After matriculation she went first to study in Israel, before moving to the United Kingdom. She graduated with a Bachelor of Arts from University of Reading, and a Master of Arts and Master of Philosophy from Columbia University, studying under Edward Said.

Career
In 1980, after returning to Melbourne from New York City, Adler became a literature tutor at the University of Melbourne. From 1988 to 1989 she was editor of Australian Book Review,  and from 1989 to 1994 publishing director of Reed Books Australia. She then became arts and entertainment editor for The Age, where she ran into conflicts with some of her colleagues as well as theatre critic Len Radic, over a review she wrote. From 1996 she worked for ABC Radio, presenting Arts Today, before becoming the inaugural Deputy Director (Academic and Research)  at the Victorian College of the Arts in 1999.

From around 1999 she served as a council member of Monash University, and served as Deputy Chancellor from 2010 to 2013.

She became CEO of Melbourne University Publishing (MUP) in 2003, during which time it published the literary magazine Meanjin (which went online during this period). She resigned from MUP in January 2019, along with four board members, after the university had decided on a change of strategy, turning back to a more academic focus. Adler had broadened its focus to include books with greater commercial appeal, including books by public figures and present and former politicians, such as Gough Whitlam and Tony Abbott. The board members who resigned feared a loss of editorial independence under the new strategy.

Adler was appointed publisher-at-large for Hachette Australia in September 2019. 

She took over as director of Adelaide Writers' Week after the March 2022 edition, when she stepped down from Hachette and began to plan for the 2023 event. She is taking over the role from Jo Dyer for three years, directing the event until 2025. She has selected writers with the intention of exploring the meaning of truth, including JM Coetzee, playwright David Hare, and filmmaker Terence Davies.

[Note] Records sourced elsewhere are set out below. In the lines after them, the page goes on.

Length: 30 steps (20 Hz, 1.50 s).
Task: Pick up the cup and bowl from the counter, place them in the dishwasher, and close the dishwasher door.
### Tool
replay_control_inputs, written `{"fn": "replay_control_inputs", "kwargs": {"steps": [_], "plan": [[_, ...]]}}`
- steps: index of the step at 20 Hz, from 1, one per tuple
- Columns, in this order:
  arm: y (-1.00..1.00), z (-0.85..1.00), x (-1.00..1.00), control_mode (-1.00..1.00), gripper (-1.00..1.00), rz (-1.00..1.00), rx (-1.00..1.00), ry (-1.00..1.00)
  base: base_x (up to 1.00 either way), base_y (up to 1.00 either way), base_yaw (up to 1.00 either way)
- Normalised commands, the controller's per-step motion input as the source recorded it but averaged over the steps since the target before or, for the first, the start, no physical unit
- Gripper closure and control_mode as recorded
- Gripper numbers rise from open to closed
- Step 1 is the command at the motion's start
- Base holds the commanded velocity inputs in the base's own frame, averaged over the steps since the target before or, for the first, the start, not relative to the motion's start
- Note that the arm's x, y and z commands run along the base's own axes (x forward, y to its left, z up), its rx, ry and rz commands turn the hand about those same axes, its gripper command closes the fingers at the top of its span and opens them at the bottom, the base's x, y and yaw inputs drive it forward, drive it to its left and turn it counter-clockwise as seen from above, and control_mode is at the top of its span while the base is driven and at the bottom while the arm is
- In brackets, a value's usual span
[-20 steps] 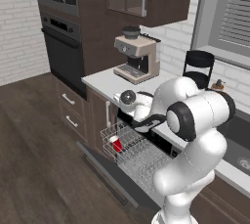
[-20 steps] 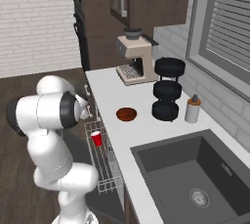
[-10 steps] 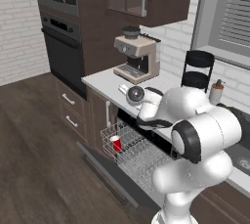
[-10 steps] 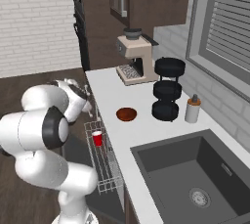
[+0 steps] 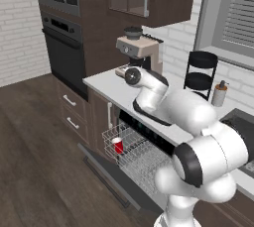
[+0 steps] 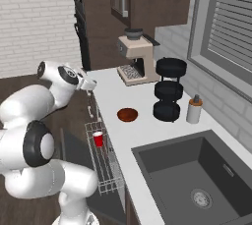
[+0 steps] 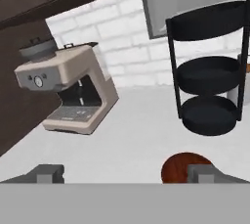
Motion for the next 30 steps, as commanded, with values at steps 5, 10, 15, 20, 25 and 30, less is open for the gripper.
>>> {"fn": "replay_control_inputs", "kwargs": {"steps": [5,10,15,20,25,30], "plan": [[-0.44,0.96,-0.21,-1.00,-1.00,-0.02,-0.31,0.16,0.00,0.00,0.00],[-0.87,0.44,-0.65,-1.00,-1.00,0.05,0.01,0.54,0.00,0.00,0.00],[-0.59,-0.54,-1.00,-1.00,-1.00,0.12,0.27,0.35,0.00,0.00,0.00],[-0.63,-0.85,-0.60,-1.00,-1.00,0.04,0.46,0.09,0.00,0.00,0.00],[-0.12,-0.48,0.20,-1.00,-1.00,-0.01,0.12,0.02,0.00,0.00,0.00],[0.05,-0.41,0.39,-1.00,-1.00,-0.10,0.01,0.04,0.00,0.00,0.00]]}}
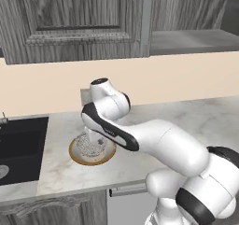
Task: Open the cabinet and setup a tea strainer by placing it in the bowl upright.
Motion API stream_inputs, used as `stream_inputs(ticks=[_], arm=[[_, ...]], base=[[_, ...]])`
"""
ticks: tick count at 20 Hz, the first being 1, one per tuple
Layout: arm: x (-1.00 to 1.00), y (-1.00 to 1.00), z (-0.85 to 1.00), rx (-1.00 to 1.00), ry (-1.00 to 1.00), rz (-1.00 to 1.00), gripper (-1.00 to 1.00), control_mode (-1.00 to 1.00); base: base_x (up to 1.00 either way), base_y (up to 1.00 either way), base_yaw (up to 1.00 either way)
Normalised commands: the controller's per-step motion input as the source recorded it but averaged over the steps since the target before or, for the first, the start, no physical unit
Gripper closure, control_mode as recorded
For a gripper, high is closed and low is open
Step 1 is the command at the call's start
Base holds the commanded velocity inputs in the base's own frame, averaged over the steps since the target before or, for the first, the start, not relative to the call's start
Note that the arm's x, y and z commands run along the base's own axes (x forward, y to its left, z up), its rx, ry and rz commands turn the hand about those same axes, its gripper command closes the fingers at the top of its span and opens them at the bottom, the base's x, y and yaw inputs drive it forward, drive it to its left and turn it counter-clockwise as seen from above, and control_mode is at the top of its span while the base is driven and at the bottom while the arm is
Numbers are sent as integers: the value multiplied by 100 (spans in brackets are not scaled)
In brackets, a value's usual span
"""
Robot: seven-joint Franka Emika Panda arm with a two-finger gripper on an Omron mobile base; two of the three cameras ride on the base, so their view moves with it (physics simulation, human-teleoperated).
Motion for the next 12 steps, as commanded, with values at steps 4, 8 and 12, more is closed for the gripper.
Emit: stream_inputs(ticks=[4,8,12], arm=[[23,-33,21,-16,-20,-65,-100,-100],[19,-97,31,6,0,-48,-100,-100],[2,-100,10,28,0,-35,-100,-100]], base=[[0,0,0],[0,0,0],[0,0,0]])
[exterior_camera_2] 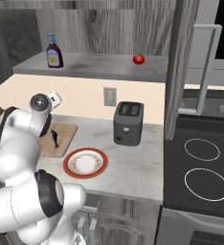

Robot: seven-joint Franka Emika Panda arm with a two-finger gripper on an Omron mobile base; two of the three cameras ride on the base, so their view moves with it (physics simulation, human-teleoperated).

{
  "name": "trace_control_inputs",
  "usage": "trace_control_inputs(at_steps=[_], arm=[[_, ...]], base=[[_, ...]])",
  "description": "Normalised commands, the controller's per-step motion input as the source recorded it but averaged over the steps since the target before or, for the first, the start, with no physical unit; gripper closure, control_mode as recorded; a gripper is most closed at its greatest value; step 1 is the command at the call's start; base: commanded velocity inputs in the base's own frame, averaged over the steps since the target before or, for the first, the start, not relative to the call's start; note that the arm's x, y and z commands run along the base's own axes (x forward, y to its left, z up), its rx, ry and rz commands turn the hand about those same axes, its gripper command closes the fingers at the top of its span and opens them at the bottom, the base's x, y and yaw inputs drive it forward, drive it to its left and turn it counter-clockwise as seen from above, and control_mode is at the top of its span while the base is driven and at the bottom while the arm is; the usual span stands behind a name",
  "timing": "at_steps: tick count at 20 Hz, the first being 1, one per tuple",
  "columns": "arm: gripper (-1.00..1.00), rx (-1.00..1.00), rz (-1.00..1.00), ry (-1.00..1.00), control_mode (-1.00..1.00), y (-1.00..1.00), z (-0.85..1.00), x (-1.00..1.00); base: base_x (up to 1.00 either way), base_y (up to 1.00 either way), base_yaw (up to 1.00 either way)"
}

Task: Pick the fish from the plate and place it on the cutting board. Then pick the condiment bottle from the cabinet and place it next to the cutting board.

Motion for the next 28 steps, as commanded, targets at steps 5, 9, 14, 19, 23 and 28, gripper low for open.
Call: trace_control_inputs(at_steps=[5,9,14,19,23,28], arm=[[-1.0,0.0,0.11,-0.03,-1.0,-0.17,0.07,-0.12],[-1.0,0.0,0.11,-0.03,-1.0,-0.18,0.03,-0.12],[-1.0,0.0,0.1,-0.03,-1.0,-0.2,0.01,-0.11],[-1.0,0.03,0.08,-0.05,-1.0,-0.21,0.07,-0.2],[-1.0,0.07,0.05,-0.04,-1.0,-0.21,0.24,-0.23],[-1.0,0.1,0.02,-0.02,-1.0,-0.15,0.35,-0.2]], base=[[0.0,0.0,0.0],[0.0,0.0,0.0],[0.0,0.0,0.0],[0.0,0.0,0.0],[0.0,0.0,0.0],[0.0,0.0,0.0]])
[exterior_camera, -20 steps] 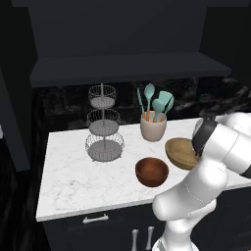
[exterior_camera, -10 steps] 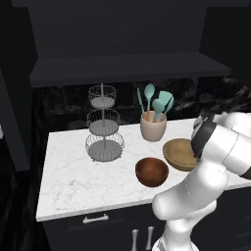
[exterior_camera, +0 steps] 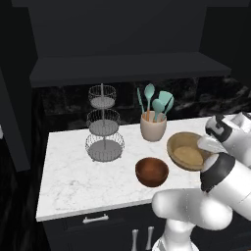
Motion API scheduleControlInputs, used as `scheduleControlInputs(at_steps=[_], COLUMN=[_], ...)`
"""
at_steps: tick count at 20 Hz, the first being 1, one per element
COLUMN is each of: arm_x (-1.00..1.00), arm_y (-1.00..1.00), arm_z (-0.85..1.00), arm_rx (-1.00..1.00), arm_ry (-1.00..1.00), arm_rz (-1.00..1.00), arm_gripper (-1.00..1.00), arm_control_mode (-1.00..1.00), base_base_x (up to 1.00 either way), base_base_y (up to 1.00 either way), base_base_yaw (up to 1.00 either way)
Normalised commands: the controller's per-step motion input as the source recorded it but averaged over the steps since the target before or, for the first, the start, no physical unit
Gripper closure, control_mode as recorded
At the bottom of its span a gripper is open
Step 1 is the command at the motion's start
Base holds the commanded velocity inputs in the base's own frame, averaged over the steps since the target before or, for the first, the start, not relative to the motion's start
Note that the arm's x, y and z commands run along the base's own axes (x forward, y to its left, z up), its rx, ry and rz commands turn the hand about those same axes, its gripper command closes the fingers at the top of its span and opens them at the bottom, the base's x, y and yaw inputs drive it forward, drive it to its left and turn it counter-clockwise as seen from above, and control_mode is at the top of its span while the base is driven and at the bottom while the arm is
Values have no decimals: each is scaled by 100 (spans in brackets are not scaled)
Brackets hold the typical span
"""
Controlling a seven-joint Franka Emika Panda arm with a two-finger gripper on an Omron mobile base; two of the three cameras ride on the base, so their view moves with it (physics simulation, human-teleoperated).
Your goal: Pick up the bowls on the counter and stack them on top of one another in the open cabinet. Place the smaller bowl on top of the larger bowl.
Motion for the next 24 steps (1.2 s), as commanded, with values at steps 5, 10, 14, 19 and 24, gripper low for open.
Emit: scheduleControlInputs(at_steps=[5, 10, 14, 19, 24], arm_x=[-24, -17, -21, -26, -35], arm_y=[7, 18, 6, 6, 19], arm_z=[72, 78, 91, 82, 39], arm_rx=[0, 1, 6, 11, 4], arm_ry=[-8, -1, 1, 4, -13], arm_rz=[-1, -5, -5, -9, -24], arm_gripper=[100, 100, 100, 100, 100], arm_control_mode=[-100, -100, -100, -100, -100], base_base_x=[0, 0, 0, 0, 0], base_base_y=[0, 0, 0, 0, 0], base_base_yaw=[0, 0, 0, 0, 0])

At the Adelaide Writers' week in 2023, authors who had praised Russian President Vladimir Putin spoke, leading at least two Ukrainian authors to withdraw.  Consequently at least three large sponsors withdrew their support for the festival.

Board memberships and other roles
Adler has also served on several boards, including as a member of the Monash University council, director on the Melbourne International Arts Festival board and director on the Australian Centre for Contemporary Art board. She also spent time as a member of the boards of Monash University Museum of Art, the Melbourne International Arts Festival and the Australian Centre for Contemporary Art.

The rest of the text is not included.